Poesie | domenica 12 ottobre 2008
Carlo Di Legge
Vertigine di settembre
Sto ritornando al viaggio – una vertigine, questo
settembre. Nei treni o nelle sale d’attesa
mi assalgono
le immagini, che da un po’ mi giravano intorno.
Un viaggio in treno: viaggiatori,
clochard che
ancora dormono sui cartoni, alla stazione di città, il viso nascosto
da coperte di lana: una
società di monadi, ebbre di solitudine, in
qualche modo attraenti.
Sono vicino a loro, solo che a me
la vita parla
in altri modi,
immagini povere e semplici:
ed è come se avessi soluzioni in arrivo.
Avviene invece almeno questo – bastano carta e penna,
ovunque mi trovi,
per accogliere figure, ospiti del giorno e della notte, e per
sollevarmi oltre il momento.
Una immagine domina: una cassa per la biancheria.
Nessuno ricorda i suoi anni, non si comprende il colore, è molto
scuro. Una volta portava
un tesoro di lenzuola di lino ricamato,
adesso è in soggiorno.
Niente pregi, sta un po’ misera tra i mobili di
famiglia, ormai tirati a lucido. All’inizio avevo fretta di farla
ripulire. Il falegname era certo: anche il
rivestimento interno, una carta a minute figure, un po’
logora, va tolto. A ogni uomo, radici
e identità – ho sùbito avvertito resistenze;
In realtà la cassa è buia: è un veicolo notturno che viene a me,
intatto, a sua volta viaggiando, ma
dal passato, notte nella luce, luce del presente,
un’entità strana e inquietante, testimone solidale,
ineffabile e trasandata presenza di lontananze.
Quasi non volendo la guardo – è in vista – e più mi attrae. I
traslochi e gli anni, forse anche i viaggi in treno, l’hanno messa
alla prova, e tuttavia
mantiene un’apparenza solida e affidabile,
squadrata a perfezione, rugginose borchie e fasce di metallo,
spigoli e angoli rinforzati, due serrature e introvabili
chiavi, maniglie scurite.
La base è molto segnata, il legno quasi del tutto allo
scoperto: decenni di stracci bagnati e detersivi per pavimenti hanno
lavorato a scrostare la vernice.
C’era già con i nonni e prima del matrimonio
dei miei genitori, ha visto nascere figli, visite di parenti e
amici, uscite domenicali, il primo giorno di
scuola, le bande musicali che sfilavano sotto
casa, quel neon verde del bar che si riverberava sul soffitto,
di notte. C’era nei giorni sempre uguali e nei momenti decisivi.
Mia madre vi si sedeva sopra, anche verso la fine, per parlare o
riposare.
Proprio i segni non voluti sulla superficie, come le fessure
corrispondenti alle assi, richiamano
i cercatori di tempo.
Ha vita propria: modificarla adesso disturberebbe
l’ascolto.

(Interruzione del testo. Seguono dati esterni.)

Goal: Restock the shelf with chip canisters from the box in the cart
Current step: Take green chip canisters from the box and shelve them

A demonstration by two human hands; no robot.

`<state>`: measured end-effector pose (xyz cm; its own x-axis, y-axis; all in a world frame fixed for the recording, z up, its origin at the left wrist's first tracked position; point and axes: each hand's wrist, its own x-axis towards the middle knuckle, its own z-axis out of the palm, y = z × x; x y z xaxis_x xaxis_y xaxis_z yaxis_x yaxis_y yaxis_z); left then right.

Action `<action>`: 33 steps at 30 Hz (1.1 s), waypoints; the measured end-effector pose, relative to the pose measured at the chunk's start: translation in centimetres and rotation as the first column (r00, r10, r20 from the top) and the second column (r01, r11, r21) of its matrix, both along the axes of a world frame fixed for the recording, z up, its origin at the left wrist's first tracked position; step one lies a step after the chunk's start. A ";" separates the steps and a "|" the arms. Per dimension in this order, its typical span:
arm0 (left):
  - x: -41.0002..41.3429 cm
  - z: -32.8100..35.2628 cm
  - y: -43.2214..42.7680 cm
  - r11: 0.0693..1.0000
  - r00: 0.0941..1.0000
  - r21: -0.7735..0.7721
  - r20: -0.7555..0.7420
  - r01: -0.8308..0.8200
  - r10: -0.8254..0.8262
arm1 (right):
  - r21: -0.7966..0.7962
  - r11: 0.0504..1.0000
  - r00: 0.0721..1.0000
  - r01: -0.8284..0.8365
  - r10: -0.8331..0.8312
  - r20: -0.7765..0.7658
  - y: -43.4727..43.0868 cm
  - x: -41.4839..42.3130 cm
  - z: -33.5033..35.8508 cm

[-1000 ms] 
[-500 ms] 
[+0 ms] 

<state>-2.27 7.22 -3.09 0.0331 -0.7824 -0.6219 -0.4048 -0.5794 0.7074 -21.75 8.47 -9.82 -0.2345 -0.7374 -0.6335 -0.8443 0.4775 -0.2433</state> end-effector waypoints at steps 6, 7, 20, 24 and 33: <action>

Forse un giorno qualcos’altro
emergerà. Non c’è fretta.
Nel tempo, arresti e
ripartenze sono occasioni, coincidenze di treni,
incontri di viaggiatori, con volti e storie.
Esistere è avanzare ricordando. I significati sono in memoria, nelle
circolazioni di figure, a volte crude e precise, o dolci o
sfuocate.
Forse un clochard ha tagliato ponti. Io
intendo conservarli. Immagine dei ponti:
del tempo indecifrabile
ho solo date, e nomi e verbi.
Ogni cosa del passato dimostra il
misterioso accadere di ogni attimo, come voltarsi indietro, dal
presente che vacilla, al niente
di ciò che fu: paradosso del niente che si presenta, e che posso
toccare e ricordare.
A volte, come adesso, si
affollano i detriti, confusi alle acque del momento,
acque del tempo gonfie e affollate; li
distinguo, e ho bisogno d’una penna e di un foglio,
per sostenere la ricchezza del disordine.
Le poesie sono povere, come la
vita d’ogni giorno.
Dunque in ogni giorno può esserci poesia,
nelle braccia, divenute accoglienti,
dell’ovunque.
Aspetto a volte nelle stazioni ferroviarie,
tra barboni
e giovani studenti, con
pezzi di carta in tasca,
che scarabocchio, come il treno mi consente.